● EXERCISE INSTRUCTIONS: The required answer is every line of the data containing the word "give".
^^^^^^^^
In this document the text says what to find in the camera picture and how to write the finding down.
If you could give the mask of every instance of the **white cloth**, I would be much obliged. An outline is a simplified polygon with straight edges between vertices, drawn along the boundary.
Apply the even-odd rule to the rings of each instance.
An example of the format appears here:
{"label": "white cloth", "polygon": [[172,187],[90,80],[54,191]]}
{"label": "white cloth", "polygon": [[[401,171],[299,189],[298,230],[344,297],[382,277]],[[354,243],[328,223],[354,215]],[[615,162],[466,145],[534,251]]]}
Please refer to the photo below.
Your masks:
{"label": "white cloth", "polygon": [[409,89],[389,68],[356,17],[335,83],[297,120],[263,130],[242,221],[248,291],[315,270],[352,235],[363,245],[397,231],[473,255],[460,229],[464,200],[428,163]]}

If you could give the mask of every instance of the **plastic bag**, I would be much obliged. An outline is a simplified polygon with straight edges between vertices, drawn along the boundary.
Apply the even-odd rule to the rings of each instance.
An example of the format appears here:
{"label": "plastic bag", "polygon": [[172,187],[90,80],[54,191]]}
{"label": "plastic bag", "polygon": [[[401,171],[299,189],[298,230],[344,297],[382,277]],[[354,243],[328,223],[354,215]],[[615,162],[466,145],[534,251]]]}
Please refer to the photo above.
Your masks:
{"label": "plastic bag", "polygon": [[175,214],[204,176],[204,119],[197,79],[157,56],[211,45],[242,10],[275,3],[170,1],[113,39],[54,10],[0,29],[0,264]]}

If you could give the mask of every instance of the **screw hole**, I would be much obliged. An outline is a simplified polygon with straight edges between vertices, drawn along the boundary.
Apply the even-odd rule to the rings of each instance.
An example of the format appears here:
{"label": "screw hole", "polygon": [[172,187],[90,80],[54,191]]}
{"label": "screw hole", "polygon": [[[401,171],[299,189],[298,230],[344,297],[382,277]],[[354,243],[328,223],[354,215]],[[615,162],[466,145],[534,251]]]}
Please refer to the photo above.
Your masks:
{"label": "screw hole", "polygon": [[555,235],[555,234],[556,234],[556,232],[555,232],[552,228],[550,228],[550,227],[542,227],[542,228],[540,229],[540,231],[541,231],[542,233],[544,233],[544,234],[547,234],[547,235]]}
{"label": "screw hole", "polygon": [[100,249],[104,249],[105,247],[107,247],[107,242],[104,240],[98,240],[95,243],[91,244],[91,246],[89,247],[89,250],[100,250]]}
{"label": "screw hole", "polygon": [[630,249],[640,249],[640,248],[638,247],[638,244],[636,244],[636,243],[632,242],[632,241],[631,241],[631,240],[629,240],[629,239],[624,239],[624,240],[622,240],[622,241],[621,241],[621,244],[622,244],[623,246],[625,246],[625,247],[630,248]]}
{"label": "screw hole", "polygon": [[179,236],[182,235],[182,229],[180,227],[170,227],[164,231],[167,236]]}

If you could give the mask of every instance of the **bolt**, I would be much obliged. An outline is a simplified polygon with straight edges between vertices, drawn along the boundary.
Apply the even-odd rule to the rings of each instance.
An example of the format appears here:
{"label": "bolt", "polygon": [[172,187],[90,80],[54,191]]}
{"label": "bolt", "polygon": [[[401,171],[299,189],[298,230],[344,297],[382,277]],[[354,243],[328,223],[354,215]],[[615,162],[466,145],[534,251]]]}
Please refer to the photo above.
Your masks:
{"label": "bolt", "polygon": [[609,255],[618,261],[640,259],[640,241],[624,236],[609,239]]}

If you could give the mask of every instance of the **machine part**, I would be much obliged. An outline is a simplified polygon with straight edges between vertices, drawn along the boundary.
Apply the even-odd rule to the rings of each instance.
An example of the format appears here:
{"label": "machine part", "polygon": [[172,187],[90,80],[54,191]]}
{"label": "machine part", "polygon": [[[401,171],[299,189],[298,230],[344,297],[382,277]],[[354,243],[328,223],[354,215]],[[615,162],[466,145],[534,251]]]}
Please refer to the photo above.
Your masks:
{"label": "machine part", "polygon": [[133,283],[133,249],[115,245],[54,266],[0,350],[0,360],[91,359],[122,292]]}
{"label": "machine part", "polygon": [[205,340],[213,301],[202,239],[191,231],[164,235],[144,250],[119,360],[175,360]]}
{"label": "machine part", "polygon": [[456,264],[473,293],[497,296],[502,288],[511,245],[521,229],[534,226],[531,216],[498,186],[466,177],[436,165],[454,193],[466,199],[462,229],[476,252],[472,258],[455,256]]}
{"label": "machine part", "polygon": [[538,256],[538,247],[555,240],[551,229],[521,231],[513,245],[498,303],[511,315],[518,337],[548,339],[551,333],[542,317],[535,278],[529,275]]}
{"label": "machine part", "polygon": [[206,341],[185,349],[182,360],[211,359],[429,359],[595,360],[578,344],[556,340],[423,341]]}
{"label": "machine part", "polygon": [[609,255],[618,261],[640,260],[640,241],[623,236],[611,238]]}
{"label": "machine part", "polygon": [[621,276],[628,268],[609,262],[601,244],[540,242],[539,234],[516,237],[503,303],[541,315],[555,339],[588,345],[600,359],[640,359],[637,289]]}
^^^^^^^^
● WRITTEN SOLUTION:
If you could give the mask of every instance of the **white cloth**, I would be much obliged. An outline is a simplified polygon with straight edges between vertices, drawn along the boundary.
If you could give the mask of every instance of the **plastic bag**, I would be much obliged. An outline is a simplified polygon with straight edges between vertices, drawn along the boundary.
If you could give the mask of every instance of the **screw hole**, I would be much obliged. An outline is a simplified polygon with straight edges between vertices, drawn along the boundary.
If you could give the mask of every instance of the **bolt**, I would be much obliged. An outline is a simplified polygon with straight edges between vertices, drawn along the boundary.
If you could give the mask of every instance of the **machine part**, I would be much obliged. An outline is a simplified polygon with straight edges between vertices, drawn along the boundary.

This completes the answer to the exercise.